Scientists who conducted the study, which confounded expectations in the Aids research community when initial findings were released last month, said that it showed the experimental vaccine prevented some HIV infections.
Full details, published in the New England Journal of Medicine, showed that it prevented nearly one-third of infections among 16,000 volunteers in Thailand. Scientists accepted that the results were modest and only showed statistical significance in one type of analysis, but insisted that they held up under careful review.
They added that the work was vital as a guide for directing future research, even if the results were not good enough to justify using the vaccine, known as RV144. Blood samples taken during the trial, sponsored by the US Government and the Thai Ministry of Public Health, were one such clue that might help create a more effective vaccine.
Jerome Kim, a US Army doctor at the Walter Reed Army Institute of Research, who helped lead the trial, described the findings as “a landmark”. “You can put it on a map and begin to figure out where you go from here,” he said, adding that the latest data was a clear validation of last month’s results.
The two-vaccine combination drug lowered the risk of HIV infection by 31.2 per cent among the heterosexual volunteers, who had no special risk of Aids infection.
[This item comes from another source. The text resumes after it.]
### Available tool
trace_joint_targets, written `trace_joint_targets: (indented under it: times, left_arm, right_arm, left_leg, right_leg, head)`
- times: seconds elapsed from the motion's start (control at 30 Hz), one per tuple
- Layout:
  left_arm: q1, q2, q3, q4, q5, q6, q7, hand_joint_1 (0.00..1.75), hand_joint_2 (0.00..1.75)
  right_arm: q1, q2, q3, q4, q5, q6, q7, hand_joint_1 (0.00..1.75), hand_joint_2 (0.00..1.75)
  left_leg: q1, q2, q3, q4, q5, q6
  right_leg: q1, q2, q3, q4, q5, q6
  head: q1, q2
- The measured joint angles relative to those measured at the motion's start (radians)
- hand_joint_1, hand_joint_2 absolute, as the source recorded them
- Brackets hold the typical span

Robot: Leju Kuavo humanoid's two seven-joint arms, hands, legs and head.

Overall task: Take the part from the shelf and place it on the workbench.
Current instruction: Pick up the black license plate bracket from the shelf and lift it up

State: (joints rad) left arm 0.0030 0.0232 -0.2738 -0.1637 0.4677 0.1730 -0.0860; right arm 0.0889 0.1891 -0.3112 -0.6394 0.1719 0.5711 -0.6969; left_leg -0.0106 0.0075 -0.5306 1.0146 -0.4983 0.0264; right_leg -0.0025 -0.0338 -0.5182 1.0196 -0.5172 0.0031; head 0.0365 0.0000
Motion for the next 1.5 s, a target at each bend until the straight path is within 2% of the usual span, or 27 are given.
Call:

There were 74 infections in the placebo group (those volunteers who did not receive the active drug) and 51 in the vaccine group.
Two further analyses could only suggest that the vaccine is beneficial — rather than providing definitive proof — as they did not reach the threshold of statistical significance.
Anthony Fauci, director of the National Institute of Allergy and Infectious Diseases, the study’s main sponsor, said that this was because so few participants became infected — only 125 people, 10 times less than in previous HIV vaccine trials.
However critics have argued that such tiny numbers mean that the original results may have been a fluke and have questioned whether researchers were over-inflating the significance of their work.
Seth Berkley, president of the International Aids Vaccine Initiative (IAVI), told The Times that he dismissed such criticism, adding that positive trends were shown in all three analyses, offering vital “proof of concept” for vaccine research.
“The most important thing is you know that vaccine production is possible. It will take some time to do further analysis, but the signal [of efficacy] is qualitatively there.”
Scientists said that it was still not known why the vaccine, which comprises a combination of two previously tested vaccine candidates, had worked. The two-vaccine drug was used as part of a “prime-boost” strategy, in which the first drug primes the immune system to attack HIV and the second one strengthens the response. Neither of the vaccine candidates, when tested individually in earlier trials, had shown any ability to protect a person against HIV. As a consequence dozens of scientists had called for the combined-vaccine trial to be disbanded.
The trial of the vaccine, which was tested on HIV-negative men and women aged 18 to 30, began in 2003. The drugs involved were Alvac, made by Sanofi Pasteur, and Aidsvax, which was the subject of one of the biggest vaccine trial failures to date.
Alvac uses canarypox, a bird virus altered by scientists so that it cannot cause human disease, to transport into the body synthetic versions of three HIV genes. Aidsvax contains a genetically engineered version of a protein on the surface of HIV.
The results from the £65 million study, which were presented at a four-day scientific congress on AIDS vaccines in Paris, came as HIV research leaders pleaded with donors to maintain support despite the global financial crisis.
Peter Piot of the Institute for Global Health at Imperial College London and a former head of the United Nations Aids agency UNAIDS, warned that retreat would imperil hard-won progress to provide drugs and craft a vaccine against HIV.
“I’m very concerned that Aids is slipping off the agenda in many countries of the world due to a combination of financial and economic crises,” Dr Piot said. “The money that was spent to save banks, insurance companies and so on is going to have an impact in the social sector and in R&D (research and development).”